Equal Opportunity Employer
We hire based on skills and expertise. All qualified candidates are welcome regardless of background, experience, or prior employment history. Applications are reviewed solely on demonstrated technical ability and qualifications.
Key skills/competency
- Data Scientist
- Machine Learning
- Python
- Data Analysis
- Deep Learning
- Google Cloud Platform (GCP)
- AI Training
- Data Security
- Statistical Analysis
- Problem-solving
Skills & topics
- Data Scientist
- Machine Learning
- Python
- Data Analysis
- Deep Learning
- Google Cloud Platform
- AI Training
- Data Security
- Statistical Analysis
- Problem-solving
- Remote
- Contractor
How to get hired
- Tailor your resume: Highlight Python, ML, GCP, and data analysis skills.
- Showcase your expertise: Emphasize domain knowledge for AI training.
- Prepare for technical interviews: Practice ML model design and data interpretation.
- Demonstrate problem-solving: Detail how you've handled complex data challenges.
- Communicate clearly: Prepare to discuss your experience effectively.
Technical preparation
Behavioral questions
Frequently asked questions
- What is the primary focus of the Data Scientist role at Hired?
- The primary focus of the Data Scientist role is to apply domain expertise to train next-generation AI systems by providing high-quality, real-world input that shapes how models learn, reason, and perform.
- Is prior AI experience required for this Data Scientist position?
- No, prior experience in AI is not required for this Data Scientist position.
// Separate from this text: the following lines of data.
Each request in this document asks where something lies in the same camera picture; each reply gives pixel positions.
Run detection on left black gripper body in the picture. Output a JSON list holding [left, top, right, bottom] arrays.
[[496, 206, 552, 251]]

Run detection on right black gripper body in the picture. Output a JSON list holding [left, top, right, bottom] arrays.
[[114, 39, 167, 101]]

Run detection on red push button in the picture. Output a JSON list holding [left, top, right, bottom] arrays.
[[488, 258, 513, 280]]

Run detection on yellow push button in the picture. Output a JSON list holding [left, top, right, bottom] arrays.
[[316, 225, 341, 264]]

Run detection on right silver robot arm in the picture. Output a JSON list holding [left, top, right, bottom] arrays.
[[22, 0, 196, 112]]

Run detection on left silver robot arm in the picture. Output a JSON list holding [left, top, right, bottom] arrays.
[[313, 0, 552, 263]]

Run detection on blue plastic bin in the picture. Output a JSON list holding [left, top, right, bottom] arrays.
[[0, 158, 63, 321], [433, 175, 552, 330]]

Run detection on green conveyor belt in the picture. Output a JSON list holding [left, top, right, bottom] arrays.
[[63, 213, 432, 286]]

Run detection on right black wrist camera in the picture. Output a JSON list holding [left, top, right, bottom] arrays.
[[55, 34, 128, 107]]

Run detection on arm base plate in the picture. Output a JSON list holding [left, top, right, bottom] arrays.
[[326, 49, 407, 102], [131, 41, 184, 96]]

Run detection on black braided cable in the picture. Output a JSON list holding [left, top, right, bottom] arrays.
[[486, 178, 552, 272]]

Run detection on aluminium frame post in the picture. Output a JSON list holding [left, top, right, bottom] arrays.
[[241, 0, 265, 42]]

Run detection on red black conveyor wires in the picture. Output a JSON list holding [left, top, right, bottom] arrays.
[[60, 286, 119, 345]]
Your specialized knowledge is the most valued asset.
- What programming languages and tools are essential for this Data Scientist role?
- Proficiency in Python is essential, along with experience in machine learning models, statistical analysis, data mining, and the Google Cloud Platform (GCP).
- What industries will the AI systems developed by this Data Scientist impact?
- The AI systems will impact various industries, including finance, healthcare, and engineering.
- What is the work arrangement for this Data Scientist position?
- This Data Scientist position is fully remote, allowing you to work from anywhere.
- How does Hired ensure fair hiring practices for this Data Scientist role?
- Hired hires based on skills and expertise. All qualified candidates are welcome regardless of background, experience, or prior employment history. Applications are reviewed solely on demonstrated technical ability and qualifications.
- What kind of datasets will the Data Scientist be working with?
- The Data Scientist will analyze and interpret large, complex datasets to extract actionable insights and ensure data accuracy and integrity for AI training.
- What are the key collaboration aspects of this Data Scientist role?
- The Data Scientist will collaborate with cross-functional teams, including AI researchers and engineers, to clarify requirements and deliver data-driven solutions.